Они опасались этого упрека, страшились вопроса, на который так трудно ответить.
В дверь постучались. В сопровождении фельдшера вошла немолодая женщина в большом ковровом платке, закрывающем лицо до самых глаз. Она осторожно прикрыла дверь, мягко ступая, приблизилась к столу и положила на краешек небольшой узелок.
— Это тебе, Сергей Иванович, — нараспев произнесла она, — кушай на здоровье. Спасибо посоветовал леггорнов разводить, засыпали яйцами, уема нет. Пеструх порешила, ни одной не оставила.
Фельдшер уже перехватил укоризненный взгляд врача и спешит оправдаться:
— Что с ней поделаешь, подай ей Сергея Ивановича, никого другого не признает. Знаете ведь Аришу, не первый раз встречаетесь. «Нет его, говорю, иди с богом». Гляжу, она к вам на квартиру направляется.
Фельдшер здоровается со Студенцовым, как со старым знакомым, и не забывает рассказать, что Сергей Иванович недавно лишь его вспоминал: «Что это, говорит, мой родитель не едет?»
Врач вымыл руки и, чтобы не обнаружить готовое прорваться чувство досады, смотрит куда–то в окно.
— Рассказывай, чем больна, — сердито спрашивает он.
Напоминание о болезни сразу изменяет ее облик: дочерна смуглое лицо выражает страдание, руки опускаются и повисают плетьми. Она обращается к фельдшеру и, словно не врач, а он задал ей этот вопрос, болезненным голосом говорит:
— Ты, Иван Иванович, знаешь, какой я была.

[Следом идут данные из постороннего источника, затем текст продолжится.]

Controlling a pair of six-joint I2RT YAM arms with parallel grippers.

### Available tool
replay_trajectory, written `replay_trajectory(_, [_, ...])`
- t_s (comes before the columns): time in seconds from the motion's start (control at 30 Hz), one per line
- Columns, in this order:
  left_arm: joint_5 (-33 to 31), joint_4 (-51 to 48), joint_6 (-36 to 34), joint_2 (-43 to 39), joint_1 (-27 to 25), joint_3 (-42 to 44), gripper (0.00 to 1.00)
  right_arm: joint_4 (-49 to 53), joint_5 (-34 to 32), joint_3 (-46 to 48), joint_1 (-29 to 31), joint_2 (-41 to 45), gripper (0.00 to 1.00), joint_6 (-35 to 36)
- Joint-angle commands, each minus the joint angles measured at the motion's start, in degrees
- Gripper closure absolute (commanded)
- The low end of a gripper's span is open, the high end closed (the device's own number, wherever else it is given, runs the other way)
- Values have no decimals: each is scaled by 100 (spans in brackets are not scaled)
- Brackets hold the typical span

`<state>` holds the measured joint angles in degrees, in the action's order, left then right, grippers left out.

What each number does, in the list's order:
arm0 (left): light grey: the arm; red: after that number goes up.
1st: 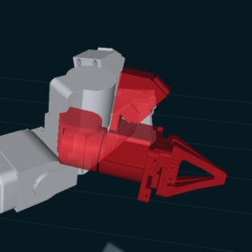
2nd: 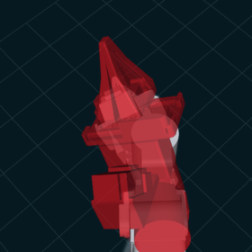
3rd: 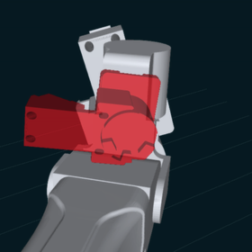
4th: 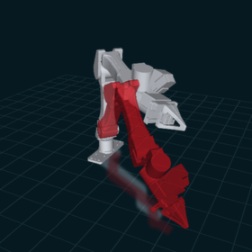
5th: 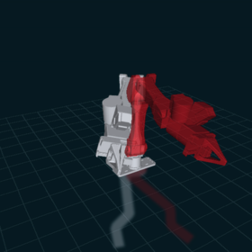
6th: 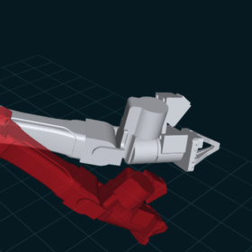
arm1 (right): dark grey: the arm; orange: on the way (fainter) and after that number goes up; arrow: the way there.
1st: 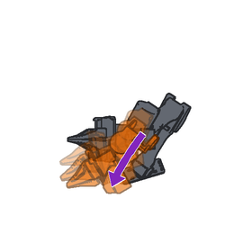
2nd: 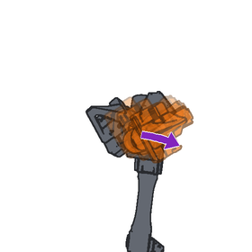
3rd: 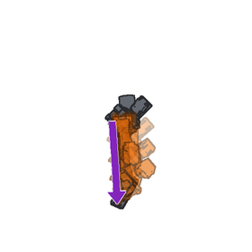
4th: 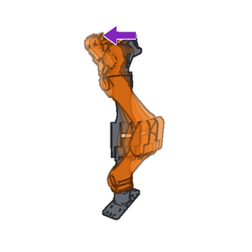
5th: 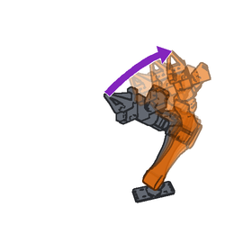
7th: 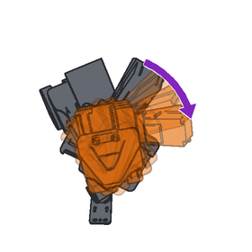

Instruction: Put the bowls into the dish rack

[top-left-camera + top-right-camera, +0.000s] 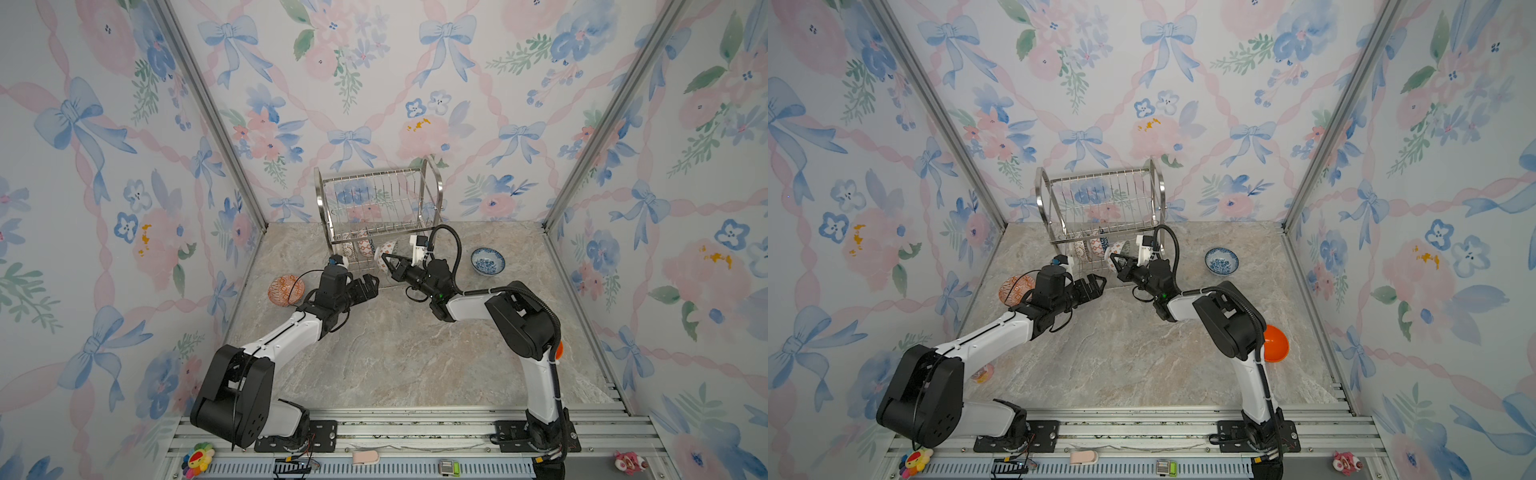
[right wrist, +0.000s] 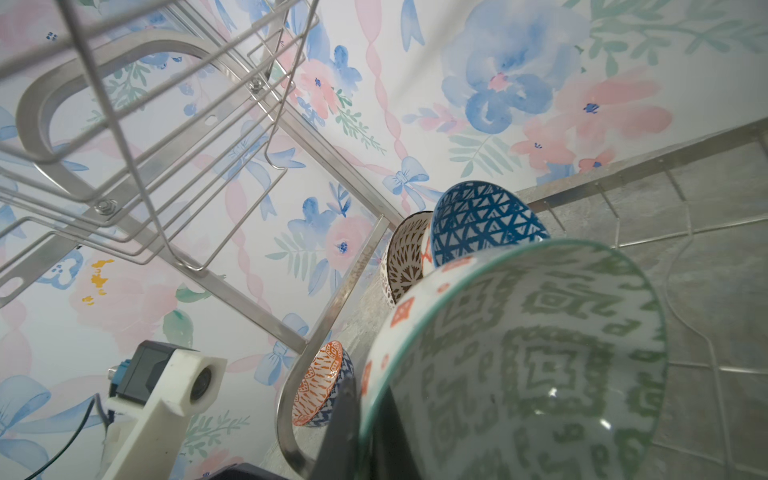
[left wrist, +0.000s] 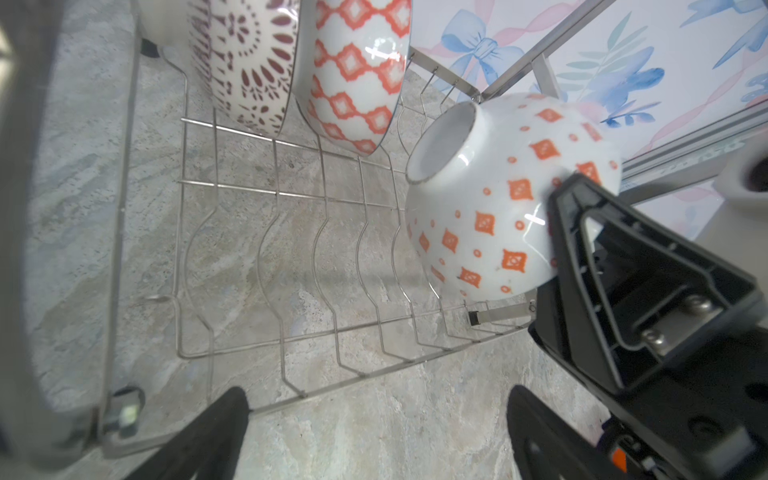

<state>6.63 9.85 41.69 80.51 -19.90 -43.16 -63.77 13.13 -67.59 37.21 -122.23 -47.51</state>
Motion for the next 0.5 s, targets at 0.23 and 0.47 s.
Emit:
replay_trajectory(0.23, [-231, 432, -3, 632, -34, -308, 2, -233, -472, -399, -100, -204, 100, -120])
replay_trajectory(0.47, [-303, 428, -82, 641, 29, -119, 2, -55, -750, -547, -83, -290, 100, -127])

Не хворала, была баба кровь с молоком… Доконала меня беда, до последнего извела.
Она облизывает губы и двумя пальцами вытирает их.
— Посмотрим, — останавливает ее врач, — какая там у тебя беда.
— Смотри, не смотри, — предупреждает его Ариша, — все одно. Беда — такое зелье, что и слепой его узнает. Доктор в городе сказал мне: ты поплакала, расстроилась, и у тебя нерв гуляет. Надо его просветить.
— И ты была на рентгене? Просвечивали тебя?
Она не слушает врача, сейчас ей важно самой поговорить.
— Так и страдаю. То ударит меня нерв в голову, то в сердце, спасенья нет. Если раскрыть мое нутро, то там зсе почернело.
Ей не удалось его обмануть, он догадался о том, что случилось, и строго спрашивает:
— Ты опять у сына была?
— Была, — с притворной печалью качает она головой, — там меня и скрутило. С невесткой опять не поладила, не выдержала я и говорю сыну: «Хоть ты и командир, и весь в медалях, а в доме своем не хозяин». Вступился за меня мой сокол: «Кто мать мою, говорит не любит, не уважает и меня. Нечего, жена, спорить, плачу тебе и детям алименты, а мать до могилы буду беречь».
Слова эти раздражают врача, он готов уже что–то резкое ей сказать, но в последнюю минуту сдерживается.